The rise of Persian had more than purely literary consequences: it served to carry a new overall cultural orientation within Islamdom. Henceforth, while Arabic held its own as the primary language of the religious disciplines and even, largely, of natural science and philosophy, Persian became, in an increasingly large part of Islamdom, the language of polite culture; it even invaded the realm of scholarship with increasing effect. It was to form the chief model for the rise of still other languages to the literary level … Most of the more local languages of high culture that later emerged among Muslims likewise depended upon Persian wholly or in part for their prime literary inspiration. We may call all these cultural traditions, carried in Persian or reflecting Persian inspiration, “Persianate” by extension.Footnote 1

Much of the subsequent theorization and conceptualization of the “Persianate” owes a significant debt to Hodgson's framing. Scholars have emphasized different aspects of the “Persianate,” with some choosing to frame it as a cultural milieu and others as a linguistically connected region.Footnote 2 Here, “Persianate cosmopolis” refers to a geographical area whose major cultural foundation are the stories, ideas, and motifs expressed in New Persian literature. The circulation of such New Persian texts has supplied the primary content of the “Persianate cosmopolis.”

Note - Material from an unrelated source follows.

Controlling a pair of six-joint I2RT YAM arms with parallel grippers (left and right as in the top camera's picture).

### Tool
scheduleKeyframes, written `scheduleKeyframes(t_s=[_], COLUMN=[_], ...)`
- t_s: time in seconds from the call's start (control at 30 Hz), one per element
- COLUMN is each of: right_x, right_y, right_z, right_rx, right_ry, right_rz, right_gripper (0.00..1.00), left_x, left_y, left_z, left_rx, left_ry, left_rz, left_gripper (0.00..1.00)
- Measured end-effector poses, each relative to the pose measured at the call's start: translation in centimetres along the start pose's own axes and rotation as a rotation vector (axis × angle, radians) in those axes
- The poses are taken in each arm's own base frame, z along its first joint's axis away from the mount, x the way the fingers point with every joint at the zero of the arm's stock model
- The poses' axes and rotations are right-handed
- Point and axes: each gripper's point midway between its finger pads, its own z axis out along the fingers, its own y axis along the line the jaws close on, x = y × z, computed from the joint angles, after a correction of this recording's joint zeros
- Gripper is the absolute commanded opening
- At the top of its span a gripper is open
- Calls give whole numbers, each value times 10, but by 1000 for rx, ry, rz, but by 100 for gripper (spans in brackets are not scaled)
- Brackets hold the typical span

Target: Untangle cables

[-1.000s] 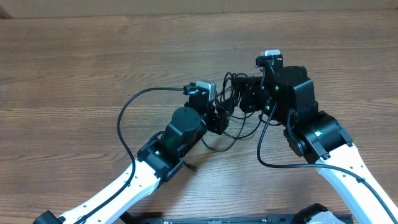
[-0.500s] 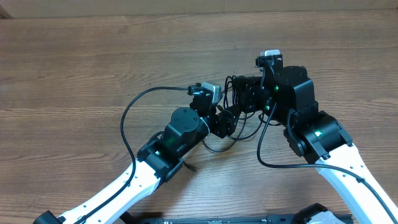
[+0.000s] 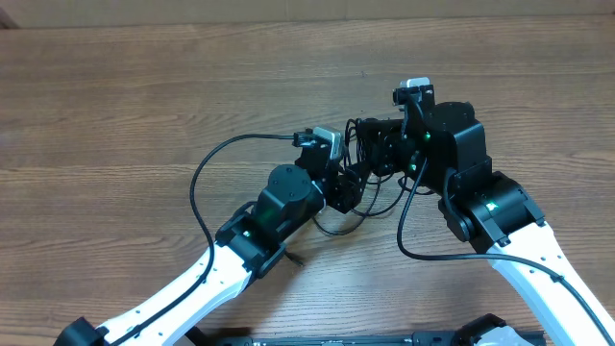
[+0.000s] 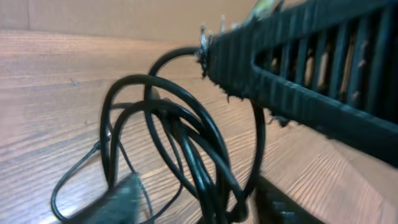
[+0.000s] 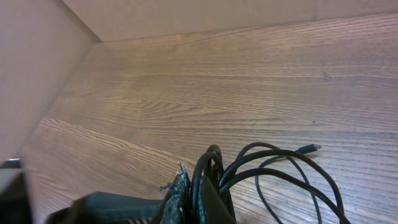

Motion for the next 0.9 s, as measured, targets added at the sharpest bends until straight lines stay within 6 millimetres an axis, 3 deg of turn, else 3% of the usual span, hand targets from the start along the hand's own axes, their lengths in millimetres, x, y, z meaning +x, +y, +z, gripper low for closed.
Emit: scheduleKeyframes(t_s=[0.07, 0.27, 0.67, 0.7, 0.77, 0.83, 0.87, 0.9], right_x=[0, 0, 3, 4, 4, 3, 3, 3], right_y=[0, 2, -4, -5, -7, -8, -8, -9], right_z=[0, 0, 0, 0, 0, 0, 0, 0], right_rx=[-2, -9, 20, 27, 36, 42, 45, 48], right_ry=[1, 2, 11, 13, 11, 9, 8, 7], right_rz=[0, 0, 3, 4, 8, 4, 4, 3], right_gripper=[4, 4, 5, 12, 60, 90, 100, 100], left_x=[1, 0, 1, 1, 1, 1, 1, 1], left_y=[0, -2, -2, -2, -2, -1, -1, -1], left_z=[2, 2, 2, 2, 2, 2, 2, 2], left_rx=[6, 14, 13, 13, 13, 12, 12, 12], left_ry=[2, -3, 0, 0, 0, -1, -1, -1], left_rz=[0, -3, -3, -3, -3, 1, 3, 4], left_gripper=[24, 7, 4, 4, 4, 4, 4, 4])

In this short essay, I suggest that Islamicists working on pre-modern South Asia would benefit from de-emphasizing the region's integration into a Persianate world, arguing instead that studying South Asia as part of an “Islamic world” would yield more profit. To do so, I utilize A. Kevin Reinhart's framing of “lived Islam,” which consists of three interlinked layers: “Dialect,” “Koiné,” and “Cosmopolitan” Islam.Footnote 3 The “Islamic world” I refer to is the area joined by Koiné and Cosmopolitan Islam.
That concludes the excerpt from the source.